» WHAT YOU NEED TO DO
Copy out all lines from the material that contain the string "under".

» GIVEN DATA
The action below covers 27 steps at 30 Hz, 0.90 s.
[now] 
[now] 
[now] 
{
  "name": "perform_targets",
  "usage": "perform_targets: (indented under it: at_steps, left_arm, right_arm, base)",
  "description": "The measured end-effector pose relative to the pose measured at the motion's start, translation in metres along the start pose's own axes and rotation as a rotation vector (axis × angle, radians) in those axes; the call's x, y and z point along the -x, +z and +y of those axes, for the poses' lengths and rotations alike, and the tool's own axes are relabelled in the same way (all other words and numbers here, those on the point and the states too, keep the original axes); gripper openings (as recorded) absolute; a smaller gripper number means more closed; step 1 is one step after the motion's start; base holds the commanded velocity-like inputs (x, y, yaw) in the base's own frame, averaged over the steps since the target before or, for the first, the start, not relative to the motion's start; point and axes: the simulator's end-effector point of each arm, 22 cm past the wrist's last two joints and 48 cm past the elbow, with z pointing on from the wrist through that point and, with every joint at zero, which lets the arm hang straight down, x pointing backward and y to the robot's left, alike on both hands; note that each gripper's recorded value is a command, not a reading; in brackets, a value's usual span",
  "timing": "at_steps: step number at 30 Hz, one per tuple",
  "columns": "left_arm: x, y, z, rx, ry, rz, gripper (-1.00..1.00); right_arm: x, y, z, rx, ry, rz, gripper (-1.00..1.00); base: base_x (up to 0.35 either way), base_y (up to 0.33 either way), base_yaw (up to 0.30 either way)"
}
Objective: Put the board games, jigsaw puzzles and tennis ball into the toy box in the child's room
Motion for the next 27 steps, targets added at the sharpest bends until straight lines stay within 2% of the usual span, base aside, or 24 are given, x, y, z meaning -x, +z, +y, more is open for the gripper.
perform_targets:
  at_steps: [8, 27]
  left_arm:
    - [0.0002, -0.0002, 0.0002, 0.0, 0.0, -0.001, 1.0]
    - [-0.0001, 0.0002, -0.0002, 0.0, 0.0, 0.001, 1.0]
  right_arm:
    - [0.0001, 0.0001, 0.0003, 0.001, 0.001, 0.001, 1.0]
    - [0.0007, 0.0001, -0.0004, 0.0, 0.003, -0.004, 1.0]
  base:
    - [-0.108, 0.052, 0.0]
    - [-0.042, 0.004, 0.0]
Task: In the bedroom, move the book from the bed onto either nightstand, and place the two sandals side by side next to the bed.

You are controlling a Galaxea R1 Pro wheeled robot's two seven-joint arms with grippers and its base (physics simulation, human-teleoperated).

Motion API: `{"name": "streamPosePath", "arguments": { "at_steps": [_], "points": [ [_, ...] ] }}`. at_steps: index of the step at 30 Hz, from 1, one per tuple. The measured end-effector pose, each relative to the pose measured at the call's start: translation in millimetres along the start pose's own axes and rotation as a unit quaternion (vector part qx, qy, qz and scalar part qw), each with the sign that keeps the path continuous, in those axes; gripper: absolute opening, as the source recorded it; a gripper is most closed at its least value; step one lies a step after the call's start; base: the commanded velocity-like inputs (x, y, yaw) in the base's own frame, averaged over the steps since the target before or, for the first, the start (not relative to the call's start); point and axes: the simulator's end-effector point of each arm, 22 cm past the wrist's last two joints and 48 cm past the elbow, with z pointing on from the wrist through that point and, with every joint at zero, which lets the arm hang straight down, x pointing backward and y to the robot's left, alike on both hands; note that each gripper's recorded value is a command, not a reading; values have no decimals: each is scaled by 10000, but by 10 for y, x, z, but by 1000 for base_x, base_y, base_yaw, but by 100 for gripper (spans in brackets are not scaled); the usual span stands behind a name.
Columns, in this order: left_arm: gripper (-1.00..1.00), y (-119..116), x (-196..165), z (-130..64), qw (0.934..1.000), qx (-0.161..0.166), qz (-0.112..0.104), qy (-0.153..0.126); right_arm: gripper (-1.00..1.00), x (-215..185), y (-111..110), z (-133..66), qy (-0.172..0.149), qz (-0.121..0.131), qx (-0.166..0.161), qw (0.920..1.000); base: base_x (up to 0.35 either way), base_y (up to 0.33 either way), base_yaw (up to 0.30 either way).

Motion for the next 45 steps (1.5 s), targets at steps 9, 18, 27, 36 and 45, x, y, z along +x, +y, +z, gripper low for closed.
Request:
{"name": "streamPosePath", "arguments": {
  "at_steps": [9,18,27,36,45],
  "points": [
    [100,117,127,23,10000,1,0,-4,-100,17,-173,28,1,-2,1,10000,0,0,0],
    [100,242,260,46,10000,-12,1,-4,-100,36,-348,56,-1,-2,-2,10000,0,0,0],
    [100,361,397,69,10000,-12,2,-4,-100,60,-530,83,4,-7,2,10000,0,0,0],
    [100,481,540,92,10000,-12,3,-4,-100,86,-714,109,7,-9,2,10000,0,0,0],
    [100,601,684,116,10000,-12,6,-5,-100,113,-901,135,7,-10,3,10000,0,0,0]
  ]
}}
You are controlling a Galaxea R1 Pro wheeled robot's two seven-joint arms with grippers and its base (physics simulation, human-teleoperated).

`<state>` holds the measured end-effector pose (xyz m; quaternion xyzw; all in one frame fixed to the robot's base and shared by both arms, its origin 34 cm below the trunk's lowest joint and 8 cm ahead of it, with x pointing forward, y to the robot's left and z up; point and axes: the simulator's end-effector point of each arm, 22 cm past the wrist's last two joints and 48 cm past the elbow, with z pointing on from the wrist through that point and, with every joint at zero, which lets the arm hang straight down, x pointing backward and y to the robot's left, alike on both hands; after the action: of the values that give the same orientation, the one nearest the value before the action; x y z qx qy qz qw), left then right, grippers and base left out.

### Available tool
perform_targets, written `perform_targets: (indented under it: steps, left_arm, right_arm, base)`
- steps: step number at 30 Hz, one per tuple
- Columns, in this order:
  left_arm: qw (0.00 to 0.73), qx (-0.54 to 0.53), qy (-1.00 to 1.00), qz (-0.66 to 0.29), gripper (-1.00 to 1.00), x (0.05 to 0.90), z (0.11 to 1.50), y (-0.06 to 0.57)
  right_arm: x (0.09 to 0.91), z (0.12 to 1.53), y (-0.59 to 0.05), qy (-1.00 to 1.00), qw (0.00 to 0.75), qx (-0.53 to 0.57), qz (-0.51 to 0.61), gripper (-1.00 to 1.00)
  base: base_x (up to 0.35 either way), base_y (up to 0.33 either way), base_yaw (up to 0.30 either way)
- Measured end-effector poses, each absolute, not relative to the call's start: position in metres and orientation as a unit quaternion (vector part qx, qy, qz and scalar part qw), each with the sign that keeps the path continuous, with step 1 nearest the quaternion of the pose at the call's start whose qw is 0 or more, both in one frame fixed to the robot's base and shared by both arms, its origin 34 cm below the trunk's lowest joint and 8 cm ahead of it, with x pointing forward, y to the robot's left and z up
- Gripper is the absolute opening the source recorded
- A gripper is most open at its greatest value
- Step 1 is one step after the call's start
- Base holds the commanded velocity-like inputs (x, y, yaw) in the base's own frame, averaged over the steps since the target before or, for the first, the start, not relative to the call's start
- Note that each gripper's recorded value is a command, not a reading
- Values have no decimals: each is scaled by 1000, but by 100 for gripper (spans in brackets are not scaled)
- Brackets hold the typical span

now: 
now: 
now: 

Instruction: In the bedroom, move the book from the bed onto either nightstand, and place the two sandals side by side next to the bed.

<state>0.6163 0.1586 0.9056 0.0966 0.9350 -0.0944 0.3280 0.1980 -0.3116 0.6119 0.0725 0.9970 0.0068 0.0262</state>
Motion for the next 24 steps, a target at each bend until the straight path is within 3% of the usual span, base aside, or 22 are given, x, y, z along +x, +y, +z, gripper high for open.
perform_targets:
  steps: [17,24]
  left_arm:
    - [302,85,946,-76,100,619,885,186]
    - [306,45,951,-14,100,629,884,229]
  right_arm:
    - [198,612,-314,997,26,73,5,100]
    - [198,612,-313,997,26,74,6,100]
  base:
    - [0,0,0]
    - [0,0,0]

» TASK RESULT
  "usage": "perform_targets: (indented under it: at_steps, left_arm, right_arm, base)",
perform_targets, written `perform_targets: (indented under it: steps, left_arm, right_arm, base)`

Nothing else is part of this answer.